The Greek cabinet endorsed the referendum plan last night, and said it aims to win Friday’s confidence, scheduled to clear the way for the referendum. The political strategy with a higher chance of succeeding and most likely to be adopted should the referendum go through is to frame the vote on euro zone membership, as it would be the only way to unite the country behind the austerity drive. In any event, it appears that Papandreou has started to lose grip and may not survive the confidence vote Friday evening. Should Papandreou fail Friday’s vote, an election will follow, and polls suggest that the opposition (the New Democrats) is likely to take over. From there, uncertainty is likely to increase further, given the New Democrats have openly sought to reopen the bailout agreements concluded thus far. Above all, the latest developments have indeed wiped out any progress to improve sentiment ahead of the G20 Summit and more importantly increased the tail risks of a disorderly default, raising the potential of Greece leaving the euro zone. The decision to move forward with the referendum also puts the sixth tranche of new EU funding in doubt. The impact of Greece’s decisions on financial markets continues to be felt, especially through the sharp increase in periphery bond yields (with both the French and Italian bond yields spread to Germany recently reaching new highs) and widening of European libor-OIS spreads, indicating financial stress.
Apart from the events in Europe, the FOMC meets today amid talk of more MBS purchases and further cuts to growth forecasts by the Fed’s staff.

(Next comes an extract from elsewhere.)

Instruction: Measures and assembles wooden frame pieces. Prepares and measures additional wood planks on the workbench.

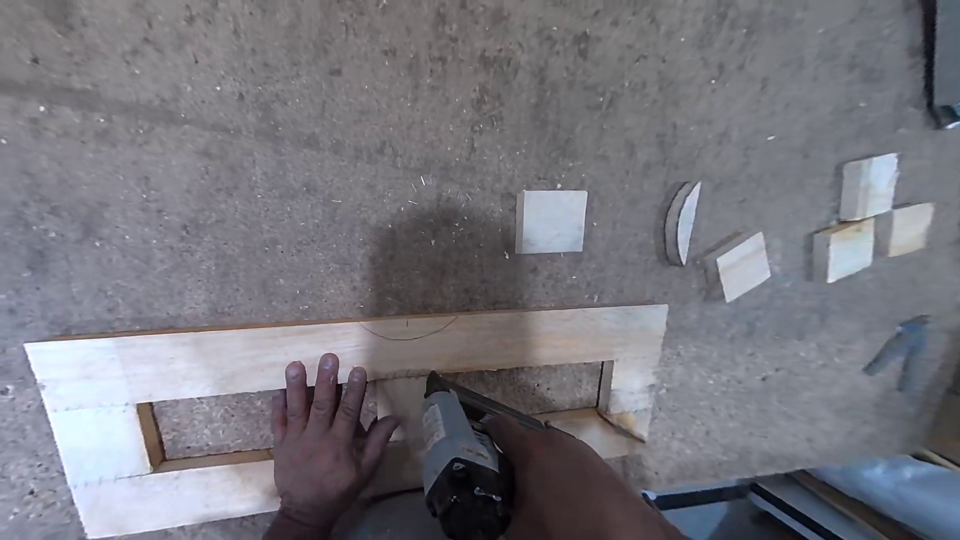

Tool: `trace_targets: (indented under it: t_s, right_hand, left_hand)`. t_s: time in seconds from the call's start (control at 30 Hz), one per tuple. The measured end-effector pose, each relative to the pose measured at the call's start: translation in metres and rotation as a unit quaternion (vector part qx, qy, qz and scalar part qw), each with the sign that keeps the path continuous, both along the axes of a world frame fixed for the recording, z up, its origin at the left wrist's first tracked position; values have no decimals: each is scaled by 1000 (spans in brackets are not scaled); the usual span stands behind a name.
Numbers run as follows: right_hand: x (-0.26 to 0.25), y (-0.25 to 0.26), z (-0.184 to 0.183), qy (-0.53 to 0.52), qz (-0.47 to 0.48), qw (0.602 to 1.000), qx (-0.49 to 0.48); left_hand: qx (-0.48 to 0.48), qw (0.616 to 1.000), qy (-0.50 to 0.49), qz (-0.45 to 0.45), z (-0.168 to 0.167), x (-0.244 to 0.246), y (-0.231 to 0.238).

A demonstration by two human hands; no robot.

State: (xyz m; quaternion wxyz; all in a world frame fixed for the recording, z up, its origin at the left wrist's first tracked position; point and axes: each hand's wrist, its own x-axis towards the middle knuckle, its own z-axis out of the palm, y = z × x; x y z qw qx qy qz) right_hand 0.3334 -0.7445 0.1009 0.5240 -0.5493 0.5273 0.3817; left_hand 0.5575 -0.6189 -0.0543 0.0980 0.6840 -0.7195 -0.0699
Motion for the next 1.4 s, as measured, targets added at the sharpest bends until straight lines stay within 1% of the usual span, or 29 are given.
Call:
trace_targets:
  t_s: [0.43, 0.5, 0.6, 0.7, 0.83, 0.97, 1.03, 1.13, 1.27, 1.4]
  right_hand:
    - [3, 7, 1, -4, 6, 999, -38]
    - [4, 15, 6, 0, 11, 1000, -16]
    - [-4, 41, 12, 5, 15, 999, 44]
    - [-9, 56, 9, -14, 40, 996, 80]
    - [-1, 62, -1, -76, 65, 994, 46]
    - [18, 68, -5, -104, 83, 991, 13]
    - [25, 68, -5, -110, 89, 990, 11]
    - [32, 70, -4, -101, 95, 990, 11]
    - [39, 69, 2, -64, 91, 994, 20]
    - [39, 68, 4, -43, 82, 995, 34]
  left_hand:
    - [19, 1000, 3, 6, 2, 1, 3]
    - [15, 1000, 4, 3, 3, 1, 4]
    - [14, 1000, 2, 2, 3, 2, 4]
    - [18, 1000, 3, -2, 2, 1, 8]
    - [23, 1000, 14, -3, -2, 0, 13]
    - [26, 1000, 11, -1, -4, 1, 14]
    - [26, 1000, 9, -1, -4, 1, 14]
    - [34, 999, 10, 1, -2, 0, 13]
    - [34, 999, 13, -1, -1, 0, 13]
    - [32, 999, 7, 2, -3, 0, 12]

We do not think any form of QE3 is imminent at this time but we recognize the risk that Bernanke would drop some hints about it in the post-meeting press conference, as well as the scope for as much as three dissents (Plosser, Fisher and Kocherlakota), although Kocherlakota has recently suggested he is not a serial dissenter so it is possible he may refrain from dissenting this time around. Clearly increasing the balance sheet remains an option that the Fed refuses to reject. We expect the option not to be exercised unless there is a material risk of a renewed US economic contraction or that the risks of deflation increase markedly. Instead, the near-term direction may have been foreshadowed by Fed President Evans, who recently argued in favor of shifting the time frame of mid-2013 with more explicit, numerical thresholds for inflation and employment. At the same time, it is also likely that the Fed’s forecasts are fine-tuned to reflect the information that has become available since the last forecasts in June, by cutting its growth outlook and rising it inflation outlook. What’s more, we also expect Bernanke to be careful in communicating language in clarifying the implications for future policy actions of the FOMC’s revised economic outlook, which includes the first glimpse of its 2014 outlook.

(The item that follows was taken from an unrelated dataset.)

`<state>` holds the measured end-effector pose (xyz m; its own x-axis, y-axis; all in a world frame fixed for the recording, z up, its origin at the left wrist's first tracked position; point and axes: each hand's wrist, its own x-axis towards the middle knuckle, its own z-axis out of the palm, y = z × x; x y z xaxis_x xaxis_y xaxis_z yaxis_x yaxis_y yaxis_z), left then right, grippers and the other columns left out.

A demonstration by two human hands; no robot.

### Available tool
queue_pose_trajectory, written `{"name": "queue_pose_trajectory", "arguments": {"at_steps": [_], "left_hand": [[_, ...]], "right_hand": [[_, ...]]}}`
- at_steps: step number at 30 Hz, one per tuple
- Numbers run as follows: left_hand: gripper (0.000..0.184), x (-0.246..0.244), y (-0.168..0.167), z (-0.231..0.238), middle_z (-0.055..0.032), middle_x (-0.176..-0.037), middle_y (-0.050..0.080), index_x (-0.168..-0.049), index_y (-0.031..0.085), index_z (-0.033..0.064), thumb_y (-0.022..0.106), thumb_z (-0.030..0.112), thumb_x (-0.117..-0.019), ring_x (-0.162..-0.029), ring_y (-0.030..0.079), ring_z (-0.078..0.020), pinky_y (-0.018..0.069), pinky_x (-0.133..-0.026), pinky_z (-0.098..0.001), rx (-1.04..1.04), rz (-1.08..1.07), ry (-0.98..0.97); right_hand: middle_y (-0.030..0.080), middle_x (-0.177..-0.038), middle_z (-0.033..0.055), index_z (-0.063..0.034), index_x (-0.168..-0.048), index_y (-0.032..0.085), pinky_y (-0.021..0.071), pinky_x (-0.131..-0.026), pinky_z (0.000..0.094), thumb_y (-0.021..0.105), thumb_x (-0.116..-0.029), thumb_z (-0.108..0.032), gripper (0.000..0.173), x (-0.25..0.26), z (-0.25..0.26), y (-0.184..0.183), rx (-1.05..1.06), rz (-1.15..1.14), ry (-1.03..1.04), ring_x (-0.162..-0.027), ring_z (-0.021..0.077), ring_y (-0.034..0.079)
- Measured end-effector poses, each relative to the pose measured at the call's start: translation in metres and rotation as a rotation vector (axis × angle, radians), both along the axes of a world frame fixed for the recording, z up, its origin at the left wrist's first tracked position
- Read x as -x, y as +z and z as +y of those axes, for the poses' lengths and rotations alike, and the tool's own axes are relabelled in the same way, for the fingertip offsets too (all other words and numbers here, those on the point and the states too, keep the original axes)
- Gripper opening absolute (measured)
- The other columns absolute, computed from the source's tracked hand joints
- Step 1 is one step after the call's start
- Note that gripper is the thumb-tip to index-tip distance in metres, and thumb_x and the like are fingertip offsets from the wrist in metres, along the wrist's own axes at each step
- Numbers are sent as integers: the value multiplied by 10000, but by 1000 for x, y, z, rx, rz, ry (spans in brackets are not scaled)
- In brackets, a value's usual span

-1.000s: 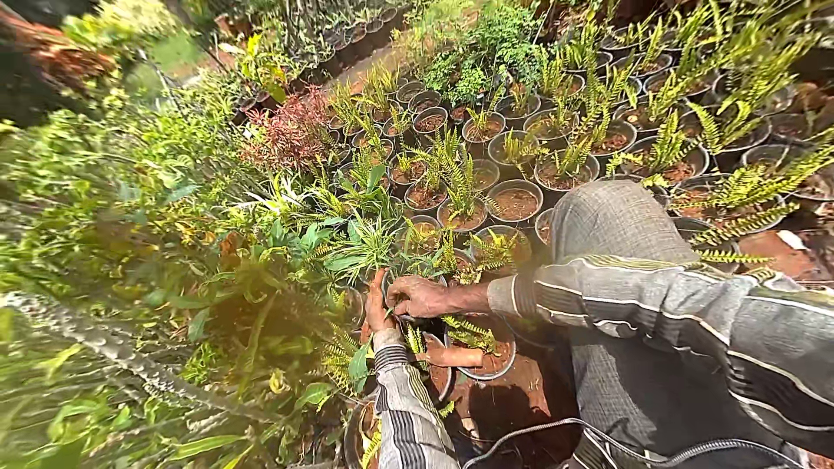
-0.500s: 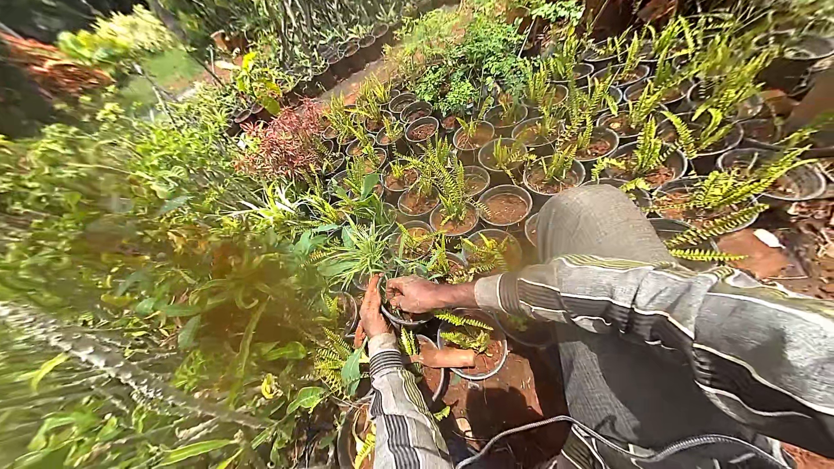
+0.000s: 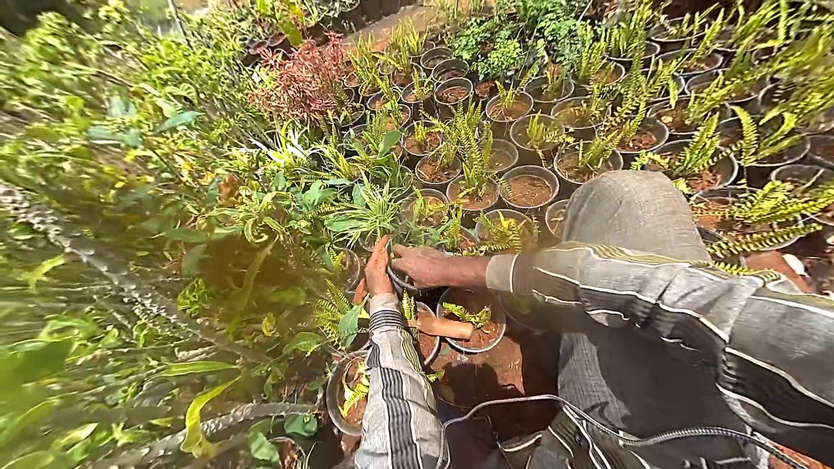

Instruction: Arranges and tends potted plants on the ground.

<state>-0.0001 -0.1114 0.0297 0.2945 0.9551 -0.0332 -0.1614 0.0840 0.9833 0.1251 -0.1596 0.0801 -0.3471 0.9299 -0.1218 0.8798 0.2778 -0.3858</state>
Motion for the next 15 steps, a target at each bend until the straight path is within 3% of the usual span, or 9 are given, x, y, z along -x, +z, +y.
{"name": "queue_pose_trajectory", "arguments": {"at_steps": [8,11,15], "left_hand": [[416,0,-1,1,-172,-1461,563,-1410,539,-55,335,108,-1086,-1334,540,-183,407,-1132,-335,-31,-21,1],[429,1,0,1,-168,-1485,548,-1428,534,-42,329,125,-1090,-1360,521,-196,402,-1135,-358,-40,40,-13],[425,2,-1,2,-139,-1471,565,-1418,554,-16,337,141,-1088,-1339,534,-181,420,-1113,-359,-32,31,-10]], "right_hand": [[612,-1290,258,46,-1322,599,508,-966,555,658,-940,-11,390,0,2,5,45,-101,54,-1176,427,621],[662,-1207,253,56,-1254,632,491,-986,559,730,-887,-71,401,-2,5,10,102,-74,-9,-1176,412,628],[672,-1149,249,61,-1146,665,489,-956,573,687,-926,-131,292,-2,9,18,180,32,-76,-1127,402,639]]}}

PMIs in Poland and Hungary out today are consistent with the recent rise in PLN/HUF and our long held view that Hungary is heading towards some rough times. Polish October PMI rose to 51.7 (vs. expectations for 49.8) from 50.20 in September. Recent data in Poland has come in consistently higher than expected, including industrial output, PPI and retail sales. In contrast, PMI in Hungary dropped to 48.2 in October from 50.7 in the previous month, the lowest since late 2009. Still, EURHUF dropped over 1% as markets focused mostly on the much higher than expected PPI, rising 4.1% YoY (vs. expectations for 3.3%), the fastest on 5 months and likely to impact the next CPI readings. Inflation does not seem to be subsiding despite the slowdown in the Hungarian economy. This is in part due to the weaker forint and higher import prices. Local swap yields have risen sharply since September as markets price out the chance of cuts and price in the risk that bank may hike rates to contain HUF weakness. We hold on to the view that the bank will keep unchanged for the moment as the risks to growth and FX weakness balance themselves out. We see any protracted HUF rally as an opportunity to get short against other currencies in the region, especially if EUR/HUF falls below 300.